The Neurobics Randomized Clinical Trial
Key PointsQuestion Does preoperative cognitive exercise reduce the incidence of postoperative delirium in older adults undergoing major noncardiac surgery?
Findings Results of this randomized clinical trial show patients who met at least minimum compliance with a preoperative cognitive exercise intervention had a significantly decreased incidence of postoperative delirium.
Meaning Modification of postoperative delirium risk with brain exercise remains a novel concept in the early stages of clinical study, and more investigation appears warranted based on this work, including investigation into the ideal activities, timing, and effective dosage.

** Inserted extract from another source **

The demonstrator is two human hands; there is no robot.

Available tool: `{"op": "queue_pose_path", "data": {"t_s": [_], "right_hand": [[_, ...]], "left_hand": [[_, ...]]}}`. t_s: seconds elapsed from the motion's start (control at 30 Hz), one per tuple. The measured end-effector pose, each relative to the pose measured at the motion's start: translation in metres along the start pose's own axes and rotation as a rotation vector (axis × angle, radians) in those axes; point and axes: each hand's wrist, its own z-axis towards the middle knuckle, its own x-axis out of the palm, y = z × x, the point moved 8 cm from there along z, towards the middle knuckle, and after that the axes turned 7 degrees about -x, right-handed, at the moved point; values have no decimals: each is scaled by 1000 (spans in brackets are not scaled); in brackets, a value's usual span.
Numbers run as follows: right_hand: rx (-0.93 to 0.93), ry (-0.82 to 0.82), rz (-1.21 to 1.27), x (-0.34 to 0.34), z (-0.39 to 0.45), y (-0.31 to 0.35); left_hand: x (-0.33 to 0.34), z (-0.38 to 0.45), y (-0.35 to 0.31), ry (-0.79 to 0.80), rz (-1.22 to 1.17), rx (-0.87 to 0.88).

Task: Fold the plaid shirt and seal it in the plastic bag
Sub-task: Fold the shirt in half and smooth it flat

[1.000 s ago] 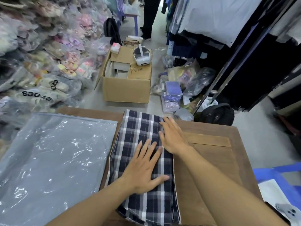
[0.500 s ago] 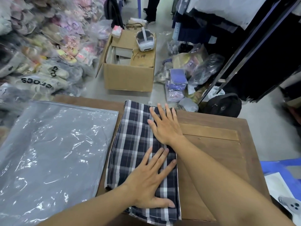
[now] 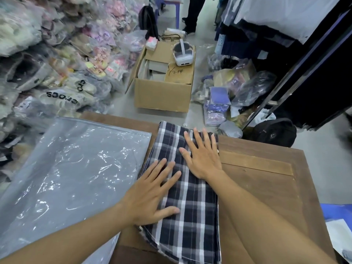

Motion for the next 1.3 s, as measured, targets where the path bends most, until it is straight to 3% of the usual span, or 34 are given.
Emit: {"op": "queue_pose_path", "data": {"t_s": [0.37,0.43,0.5,0.6,0.77,0.83,0.9,0.93,1.0,1.03,1.13,1.2,1.3], "right_hand": [[23,90,66,-4,1,0],[164,-70,137,-26,-8,-7],[465,-214,299,-42,-30,-29],[710,-102,580,-35,-52,-46],[676,49,827,-30,-50,-46],[618,92,839,-28,-52,-48],[562,119,828,-29,-55,-53],[547,125,830,-30,-57,-56],[530,123,844,-33,-60,-64],[524,114,852,-35,-61,-68],[571,73,971,-37,-68,-76],[613,64,1059,-35,-74,-81],[623,100,1089,-31,-84,-87]], "left_hand": [[23,-4,8,63,-13,-28],[22,-5,7,70,-18,-31],[21,-5,6,69,-37,-46],[23,-10,1,61,-67,-86],[21,-17,-24,107,-157,-207],[4,-15,-29,-26,-244,-201],[-28,-15,-16,-370,-365,-190],[-39,-15,1,-513,-377,-247],[-42,-14,49,-621,-355,-501],[-38,-13,75,-590,-318,-682],[-7,-16,130,-249,-379,-1176],[7,-14,141,-123,-481,-1280],[18,-5,135,-29,-391,-1201]]}}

Importance Postoperative delirium in older adults is a common and costly complication after surgery. Cognitive reserve affects the risk of postoperative delirium, and thus preoperative augmentation of reserve as a preventive technique is of vital interest.
Objective To determine whether cognitive prehabilitation reduces the incidence of postoperative delirium among older adults.
Design, Setting, and Participants This was a prospective, single-blinded randomized clinical trial conducted from March 2015 to August 2019 at the Ohio State University Wexner Medical Center in Columbus. Patients 60 years and older undergoing major, noncardiac, nonneurological surgery under general anesthesia, with an expected hospital stay of at least 72 hours, were eligible for trial inclusion. Patients were excluded for preoperative cognitive dysfunction and active depression.
Interventions Participation in electronic, tablet-based preoperative cognitive exercise targeting memory, speed, attention, flexibility, and problem-solving functions.
Main Outcomes and Measures The primary outcome was incidence of delirium between postoperative day 0 to day 7 or discharge, as measured by a brief Confusion Assessment Method, Memorial Delirium Assessment Scale, or a structured medical record review. Secondary outcomes compared delirium characteristics between patients in the intervention and control groups.
Results Of the 699 patients approached for trial participation, 322 completed consent and 268 were randomized. Subsequently, 17 patients were excluded, leaving 251 patients in the primary outcome analysis. A total of 125 patients in the intervention group and 126 control patients were included in the final analysis (median [interquartile range] age, 67 [63-71] years; 163 women [64.9%]). Ninety-seven percent of the patients in the intervention group completed some brain exercise (median, 4.6 [interquartile range, 1.31-7.4] hours). The delirium rate among control participants was 23.0% (29 of 126). With intention-to-treat analysis, the delirium rate in the intervention group was 14.4% (18 of 125; P = .08). Post hoc analysis removed 4 patients who did not attempt any cognitive exercise from the intervention group, yielding a delirium rate of 13.2% (16 of 121; P = .04). Secondary analyses among patients with delirium showed no differences in postoperative delirium onset day or duration or total delirium-positive days across study groups.
Conclusions and Relevance The intervention lowered delirium risk in patients who were at least minimally compliant. The ideal activities, timing, and effective dosage for cognitive exercise–based interventions to decrease postoperative delirium risk and burden need further study.